> **What to produce**: Keep every line of the data below that has the string "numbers" and present those lines.

*** Opening Data supplied ***

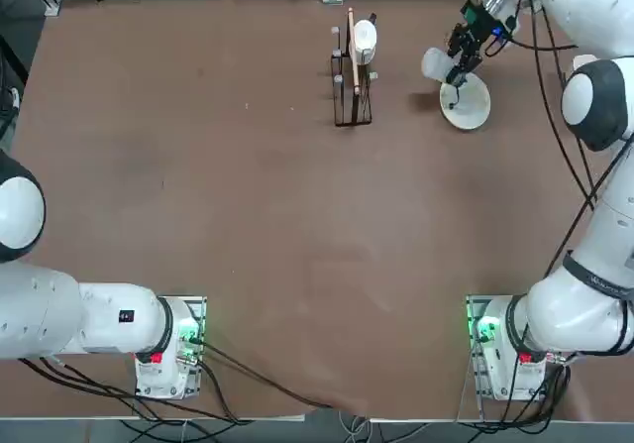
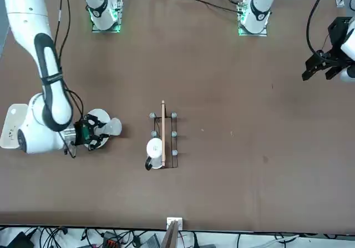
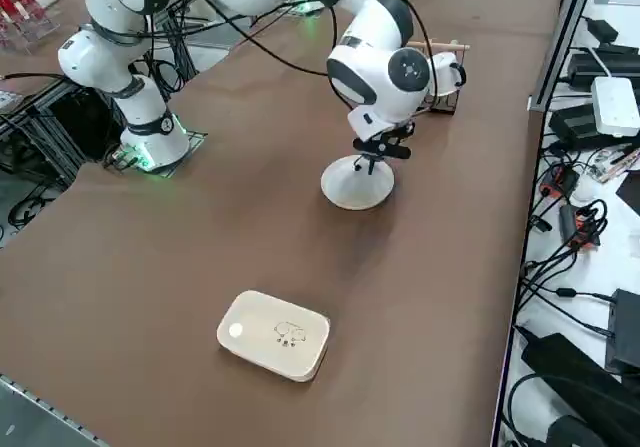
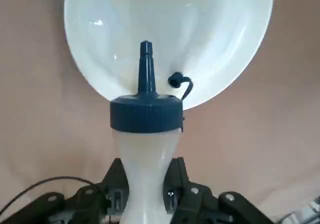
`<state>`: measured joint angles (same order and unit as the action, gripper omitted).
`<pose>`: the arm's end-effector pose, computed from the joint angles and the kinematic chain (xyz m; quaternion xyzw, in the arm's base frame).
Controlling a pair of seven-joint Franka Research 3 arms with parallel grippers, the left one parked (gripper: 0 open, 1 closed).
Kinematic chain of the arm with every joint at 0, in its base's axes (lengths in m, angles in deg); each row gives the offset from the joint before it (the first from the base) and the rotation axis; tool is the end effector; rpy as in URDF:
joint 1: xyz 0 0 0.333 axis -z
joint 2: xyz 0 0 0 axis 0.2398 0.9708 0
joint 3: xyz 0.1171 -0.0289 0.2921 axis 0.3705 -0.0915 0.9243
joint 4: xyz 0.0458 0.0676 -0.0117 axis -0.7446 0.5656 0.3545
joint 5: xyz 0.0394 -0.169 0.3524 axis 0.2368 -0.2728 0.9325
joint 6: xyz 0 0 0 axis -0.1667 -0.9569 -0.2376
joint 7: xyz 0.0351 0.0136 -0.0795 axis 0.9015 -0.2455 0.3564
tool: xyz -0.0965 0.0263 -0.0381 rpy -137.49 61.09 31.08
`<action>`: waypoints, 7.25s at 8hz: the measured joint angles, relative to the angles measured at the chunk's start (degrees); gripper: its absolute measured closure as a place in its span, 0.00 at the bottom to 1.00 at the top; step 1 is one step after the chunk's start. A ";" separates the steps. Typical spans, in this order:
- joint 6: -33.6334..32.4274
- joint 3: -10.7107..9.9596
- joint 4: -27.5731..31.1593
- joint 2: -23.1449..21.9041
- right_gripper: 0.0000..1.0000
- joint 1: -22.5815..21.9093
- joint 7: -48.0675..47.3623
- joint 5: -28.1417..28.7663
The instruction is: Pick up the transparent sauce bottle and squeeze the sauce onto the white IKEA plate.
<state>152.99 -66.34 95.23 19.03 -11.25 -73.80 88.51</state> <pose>0.6823 0.0302 0.2477 -0.7273 0.6135 0.2934 0.0927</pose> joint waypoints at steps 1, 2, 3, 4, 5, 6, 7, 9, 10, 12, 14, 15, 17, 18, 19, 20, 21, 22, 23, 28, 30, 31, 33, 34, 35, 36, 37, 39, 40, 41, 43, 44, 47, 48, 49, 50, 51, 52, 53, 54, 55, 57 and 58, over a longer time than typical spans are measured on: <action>-1.51 0.01 0.00 -0.10 0.63 0.89 1.39 0.15; -2.79 0.01 0.00 -0.22 0.63 1.60 2.35 0.17; -3.89 0.01 0.09 -0.30 0.63 2.30 3.59 0.18; -4.60 0.00 0.46 -0.33 0.63 2.99 5.11 0.18; -4.96 0.00 1.35 -0.53 0.63 3.74 7.11 0.19; -5.24 0.00 2.81 -1.00 0.63 4.47 9.20 0.20; -5.28 0.00 4.67 -1.86 0.63 4.97 10.73 0.22; -5.25 0.11 7.95 -3.67 0.63 5.19 11.56 0.27; -5.23 0.34 9.19 -4.32 0.63 5.14 11.60 0.27; -3.61 1.49 11.34 -5.12 0.63 4.91 11.64 1.10; -2.24 2.29 12.41 -5.13 0.63 4.02 11.64 4.38; -1.91 2.35 12.68 -5.14 0.63 3.62 11.64 5.67; 0.84 2.41 13.14 -5.11 0.63 2.58 11.64 7.76; 2.69 2.43 13.30 -5.02 0.63 1.87 11.60 8.64; 4.31 2.43 13.32 -4.87 0.63 1.49 11.59 9.57; 5.34 2.41 13.26 -4.84 0.63 1.49 11.58 10.19; 5.91 2.35 12.95 -4.78 0.63 1.58 11.59 10.46; 6.14 2.26 12.09 -4.55 0.63 1.66 11.59 10.48; 6.18 2.06 10.91 -4.30 0.63 1.71 11.58 10.46; 6.03 2.11 7.09 -4.65 0.63 0.27 5.22 -5.89; 6.04 2.45 6.42 -5.41 0.63 -3.64 -2.74 -15.65; 6.05 2.57 5.83 -5.46 0.63 -5.91 -6.61 -19.85; 6.07 2.62 4.92 -5.51 0.63 -10.25 -13.45 -27.74; 6.06 2.60 4.59 -5.54 0.63 -11.93 -16.12 -31.42; 6.03 2.57 4.45 -5.61 0.63 -13.27 -19.04 -35.25; 5.78 2.55 4.24 -5.71 0.63 -14.46 -22.06 -39.63; 5.19 2.52 3.74 -5.75 0.63 -15.69 -24.90 -43.98; 3.18 2.51 3.19 -5.78 0.63 -18.40 -30.54 -53.96; 1.13 2.49 3.19 -5.75 0.63 -19.76 -33.65 -57.99; -1.31 2.44 3.19 -5.62 0.63 -20.97 -36.55 -62.00; -7.44 2.38 3.19 -5.19 0.63 -22.64 -40.45 -70.59; -11.22 2.34 3.19 -4.99 0.63 -23.26 -41.40 -74.62; -20.92 2.28 3.19 -4.32 0.63 -24.65 -44.00 -80.68; -24.90 2.21 3.21 -3.82 0.63 -24.82 -45.19 -81.85; -28.48 1.76 3.25 -2.96 0.63 -24.73 -47.68 -82.37; -30.91 0.94 3.48 -1.99 0.63 -24.05 -51.48 -82.38; -31.86 0.43 4.22 -1.16 0.63 -22.09 -55.67 -81.88; -31.86 0.19 5.03 -0.56 0.63 -19.16 -59.56 -80.80; -31.74 0.11 6.27 -0.28 0.63 -15.99 -62.80 -79.91; -31.30 0.06 8.60 -0.18 0.63 -12.91 -65.82 -79.79; -29.67 0.00 11.59 -0.06 0.63 -9.92 -69.56 -80.51; -26.63 -0.34 17.70 0.12 0.63 -4.20 -76.75 -86.33; -24.58 -0.49 20.82 0.15 0.63 -1.19 -79.45 -90.09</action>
<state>128.40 -66.83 116.05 19.18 -12.44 -153.25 -1.58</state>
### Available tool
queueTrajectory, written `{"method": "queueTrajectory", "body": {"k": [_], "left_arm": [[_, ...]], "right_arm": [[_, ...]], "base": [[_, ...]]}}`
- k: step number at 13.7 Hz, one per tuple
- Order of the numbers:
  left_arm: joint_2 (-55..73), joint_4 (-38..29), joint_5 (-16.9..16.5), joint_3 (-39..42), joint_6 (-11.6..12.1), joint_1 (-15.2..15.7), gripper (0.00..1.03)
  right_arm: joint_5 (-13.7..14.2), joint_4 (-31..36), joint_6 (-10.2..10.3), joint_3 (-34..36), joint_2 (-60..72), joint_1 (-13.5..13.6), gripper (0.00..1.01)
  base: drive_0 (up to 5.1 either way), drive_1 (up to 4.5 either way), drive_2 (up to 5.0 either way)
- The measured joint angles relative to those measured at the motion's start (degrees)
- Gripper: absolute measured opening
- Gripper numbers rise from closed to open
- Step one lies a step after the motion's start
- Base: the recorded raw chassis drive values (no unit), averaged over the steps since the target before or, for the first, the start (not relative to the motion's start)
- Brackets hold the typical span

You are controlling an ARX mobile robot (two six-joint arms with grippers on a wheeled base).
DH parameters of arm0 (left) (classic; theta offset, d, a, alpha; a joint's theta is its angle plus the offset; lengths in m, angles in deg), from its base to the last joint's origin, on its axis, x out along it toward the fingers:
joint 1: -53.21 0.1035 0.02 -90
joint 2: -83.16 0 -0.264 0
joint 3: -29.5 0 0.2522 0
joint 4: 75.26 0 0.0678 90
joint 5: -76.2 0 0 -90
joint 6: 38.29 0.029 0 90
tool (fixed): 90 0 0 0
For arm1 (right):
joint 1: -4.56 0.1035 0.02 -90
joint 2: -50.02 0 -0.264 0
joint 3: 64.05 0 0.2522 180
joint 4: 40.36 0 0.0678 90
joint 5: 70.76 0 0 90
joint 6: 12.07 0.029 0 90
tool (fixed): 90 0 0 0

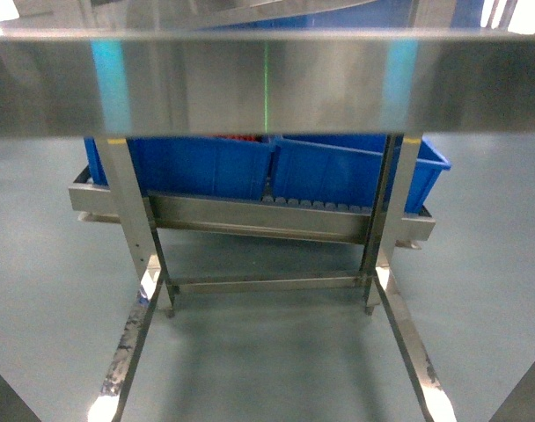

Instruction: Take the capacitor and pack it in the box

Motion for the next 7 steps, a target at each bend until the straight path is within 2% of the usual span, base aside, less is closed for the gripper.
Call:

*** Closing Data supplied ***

> **Task answer**:
- Order of the numbers:
- Gripper numbers rise from closed to open

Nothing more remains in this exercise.